Reproduce each line of the material exactly, minus any picture.
--- Exercise materials ---
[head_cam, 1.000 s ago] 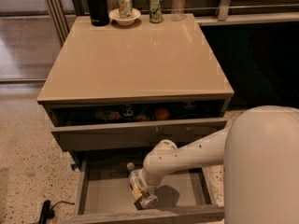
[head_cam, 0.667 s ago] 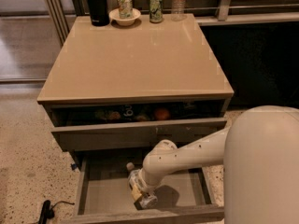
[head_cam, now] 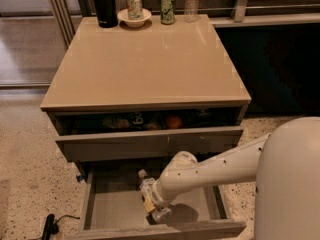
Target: Pick blue plastic bottle from middle drawer and place on counter
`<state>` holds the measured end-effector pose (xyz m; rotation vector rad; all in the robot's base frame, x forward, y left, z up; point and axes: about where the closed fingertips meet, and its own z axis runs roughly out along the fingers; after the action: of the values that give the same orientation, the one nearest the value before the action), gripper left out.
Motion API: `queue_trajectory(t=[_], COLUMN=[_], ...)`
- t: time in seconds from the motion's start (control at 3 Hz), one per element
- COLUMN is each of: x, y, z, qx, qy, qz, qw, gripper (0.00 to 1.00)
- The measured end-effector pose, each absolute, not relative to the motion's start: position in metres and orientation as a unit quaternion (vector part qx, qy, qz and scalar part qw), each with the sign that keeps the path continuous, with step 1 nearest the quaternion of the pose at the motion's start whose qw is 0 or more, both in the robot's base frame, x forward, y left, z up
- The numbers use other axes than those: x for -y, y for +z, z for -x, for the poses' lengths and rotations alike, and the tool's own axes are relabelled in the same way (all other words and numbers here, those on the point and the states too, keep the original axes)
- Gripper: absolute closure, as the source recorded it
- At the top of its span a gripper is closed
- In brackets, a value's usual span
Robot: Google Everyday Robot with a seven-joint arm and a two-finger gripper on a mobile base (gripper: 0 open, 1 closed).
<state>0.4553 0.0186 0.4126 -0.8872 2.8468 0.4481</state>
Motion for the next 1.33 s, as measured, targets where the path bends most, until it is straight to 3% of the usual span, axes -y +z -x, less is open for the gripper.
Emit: queue_trajectory(t=[1.33], x=[0.007], y=[0.467], z=[-0.460], qx=[-0.931], qy=[0.128], qz=[0.325], qw=[0.104], gripper=[1.00])
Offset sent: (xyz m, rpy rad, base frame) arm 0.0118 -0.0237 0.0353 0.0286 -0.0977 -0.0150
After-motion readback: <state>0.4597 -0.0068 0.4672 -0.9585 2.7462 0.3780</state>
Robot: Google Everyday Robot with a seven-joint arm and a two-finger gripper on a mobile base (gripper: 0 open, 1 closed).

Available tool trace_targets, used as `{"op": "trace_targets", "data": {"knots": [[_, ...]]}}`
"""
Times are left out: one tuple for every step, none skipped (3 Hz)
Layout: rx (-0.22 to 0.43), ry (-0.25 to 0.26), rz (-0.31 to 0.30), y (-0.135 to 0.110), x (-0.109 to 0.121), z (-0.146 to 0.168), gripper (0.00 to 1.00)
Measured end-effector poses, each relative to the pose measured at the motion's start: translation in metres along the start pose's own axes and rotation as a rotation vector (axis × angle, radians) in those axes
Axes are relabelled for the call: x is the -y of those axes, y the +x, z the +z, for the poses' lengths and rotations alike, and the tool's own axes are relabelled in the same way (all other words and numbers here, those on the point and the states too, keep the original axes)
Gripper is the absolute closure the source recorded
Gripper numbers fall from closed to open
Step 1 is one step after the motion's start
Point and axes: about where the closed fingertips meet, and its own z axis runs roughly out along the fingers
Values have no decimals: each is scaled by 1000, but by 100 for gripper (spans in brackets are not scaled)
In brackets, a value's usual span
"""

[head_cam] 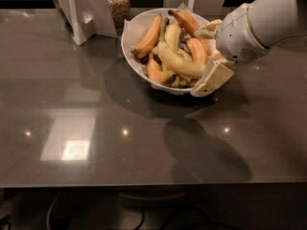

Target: Pick banana from white bowl

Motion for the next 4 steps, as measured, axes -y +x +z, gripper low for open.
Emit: {"op": "trace_targets", "data": {"knots": [[8,7,4,3,6,14,42],[16,19,5,5,11,22,44],[27,42,0,7,21,36,44],[34,49,4,9,26,46,45]]}}
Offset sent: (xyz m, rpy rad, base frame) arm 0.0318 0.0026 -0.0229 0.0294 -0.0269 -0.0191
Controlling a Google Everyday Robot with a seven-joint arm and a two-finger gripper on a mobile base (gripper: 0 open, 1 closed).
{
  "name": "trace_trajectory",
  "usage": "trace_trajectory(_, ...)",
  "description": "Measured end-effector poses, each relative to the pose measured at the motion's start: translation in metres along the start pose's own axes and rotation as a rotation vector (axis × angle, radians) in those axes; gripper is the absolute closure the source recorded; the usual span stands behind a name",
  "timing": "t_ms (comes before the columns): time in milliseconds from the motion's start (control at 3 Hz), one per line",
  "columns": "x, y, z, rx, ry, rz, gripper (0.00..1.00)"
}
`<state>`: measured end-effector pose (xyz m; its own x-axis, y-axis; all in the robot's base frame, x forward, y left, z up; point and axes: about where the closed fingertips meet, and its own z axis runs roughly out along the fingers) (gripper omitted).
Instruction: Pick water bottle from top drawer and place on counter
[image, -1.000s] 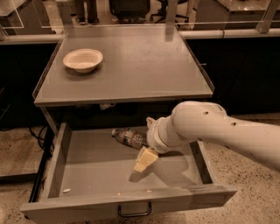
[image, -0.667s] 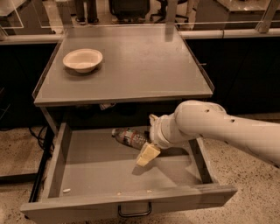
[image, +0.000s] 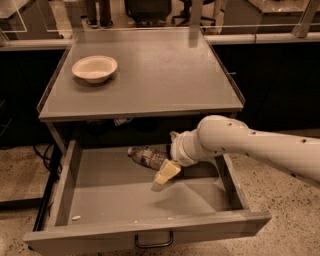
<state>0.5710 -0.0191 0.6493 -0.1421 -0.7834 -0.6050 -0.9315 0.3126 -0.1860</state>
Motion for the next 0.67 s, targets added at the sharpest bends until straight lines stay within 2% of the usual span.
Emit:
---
Response to this task:
[head_cam, 1.000 s ago] 
[head_cam, 0.667 s ago] 
[head_cam, now] 
Target: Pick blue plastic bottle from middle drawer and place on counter
`<state>` holds the measured end-effector pose (xyz m; rotation vector rad; all in the robot's base frame, x forward, y left, z up; point and axes: about where the closed fingertips meet, and its own z axis runs roughly out along the fingers; after the action: of the values that give the same orientation, the one nearest the value before the action), gripper left out.
Motion API: `queue_trajectory(t=[_], COLUMN=[_], ...)`
- t: time in seconds from the motion's start (control at 3 Hz), one per element
- COLUMN is each of: x, y, z, qx, qy, qz, qw, gripper (0.00 to 1.00)
- The measured end-effector pose, each absolute, not relative to the motion's start: position in metres and orientation as a unit quaternion (vector part qx, qy, qz and scalar part qw), each with the sign that keeps the path continuous, with step 1 nearest the quaternion of the pose at the motion's start whose qw is 0 or more, both in the robot's base frame, x forward, y left, z up
- The numbers use other axes than those: x for -y, y for +z, z for -x, for the poses' lengths and rotations alike, and the tool's own axes are relabelled in the same way (all other words and numbers here, those on the point and the states too, keep the original axes)
- Gripper: absolute closure, as the source recorded it
- At the top of its span a gripper is closed
- In brackets, a value's usual span
Robot: Google Everyday Robot with a seven-joint arm and a two-finger gripper on a mobile base (gripper: 0 open, 1 closed).
<state>0.4553 0.0186 0.4126 -0.8872 2.8468 0.4481</state>
Motion for the next 1.33 s, as measured, targets where the path bends most, until it is straight to 3% of the usual span, axes -y +z -x, less is open for the gripper.
Emit: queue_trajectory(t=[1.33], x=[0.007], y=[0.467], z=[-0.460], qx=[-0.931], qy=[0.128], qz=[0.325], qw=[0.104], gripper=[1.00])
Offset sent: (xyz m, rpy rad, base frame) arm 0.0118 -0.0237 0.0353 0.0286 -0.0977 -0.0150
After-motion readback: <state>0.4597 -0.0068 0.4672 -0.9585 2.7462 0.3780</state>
Robot: Google Everyday Robot with a seven-joint arm and a two-finger gripper on a mobile base (gripper: 0 open, 1 closed).

Available tool trace_targets, used as `{"op": "trace_targets", "data": {"knots": [[_, ...]]}}`
"""
Times are left out: one tuple for every step, none skipped (3 Hz)
Layout: rx (-0.22 to 0.43), ry (-0.25 to 0.26), rz (-0.31 to 0.30), y (-0.135 to 0.110), x (-0.109 to 0.121), z (-0.146 to 0.168), gripper (0.00 to 1.00)
Measured end-effector poses, each relative to the pose measured at the motion's start: translation in metres along the start pose's own axes and rotation as a rotation vector (axis × angle, radians) in those axes
Axes are relabelled for the call: x is the -y of those axes, y the +x, z the +z, for the poses' lengths and rotations alike, and the tool's own axes are relabelled in the same way (all other words and numbers here, those on the point and the states too, keep the original axes)
Gripper is the absolute closure the source recorded
Gripper numbers fall from closed to open
Step 1 is one step after the motion's start
Point and axes: about where the closed fingertips meet, and its own z axis runs roughly out along the fingers
Values have no decimals: each is scaled by 1000, but by 100 for gripper (spans in brackets are not scaled)
In brackets, a value's usual span
"""

[head_cam] 

Target: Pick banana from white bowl

Motion for the next 4 steps, as measured, axes -y +x +z, gripper low for open.
Emit: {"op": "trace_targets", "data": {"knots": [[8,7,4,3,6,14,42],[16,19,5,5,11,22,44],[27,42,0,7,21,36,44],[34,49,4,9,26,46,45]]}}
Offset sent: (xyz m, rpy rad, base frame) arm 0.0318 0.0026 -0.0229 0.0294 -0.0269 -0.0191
Controlling a Google Everyday Robot with a seven-joint arm and a two-finger gripper on a mobile base (gripper: 0 open, 1 closed).
{
  "name": "trace_trajectory",
  "usage": "trace_trajectory(_, ...)",
  "description": "Measured end-effector poses, each relative to the pose measured at the motion's start: translation in metres along the start pose's own axes and rotation as a rotation vector (axis × angle, radians) in those axes; gripper is the absolute closure the source recorded; the usual span stands behind a name",
  "timing": "t_ms (comes before the columns): time in milliseconds from the motion's start (control at 3 Hz), one per line",
  "columns": "x, y, z, rx, ry, rz, gripper (0.00..1.00)"
}
`<state>`: measured end-effector pose (xyz m; its own x-axis, y-axis; all in the robot's base frame, x forward, y left, z up; point and axes: about where the closed fingertips meet, and its own z axis runs roughly out along the fingers) (gripper omitted).
Instruction: Pick water bottle from top drawer and place on counter
[image, -1.000s] 
[image, -0.667s] 
[image, +0.000s] 
<state>0.5710 -0.0191 0.6493 -0.1421 -0.7834 -0.6050 -0.9315 0.3126 -0.1860</state>
Motion for the next 0.67 s, targets added at the sharpest bends until straight lines stay within 2% of the usual span.
Emit:

Nothing else goes with this output.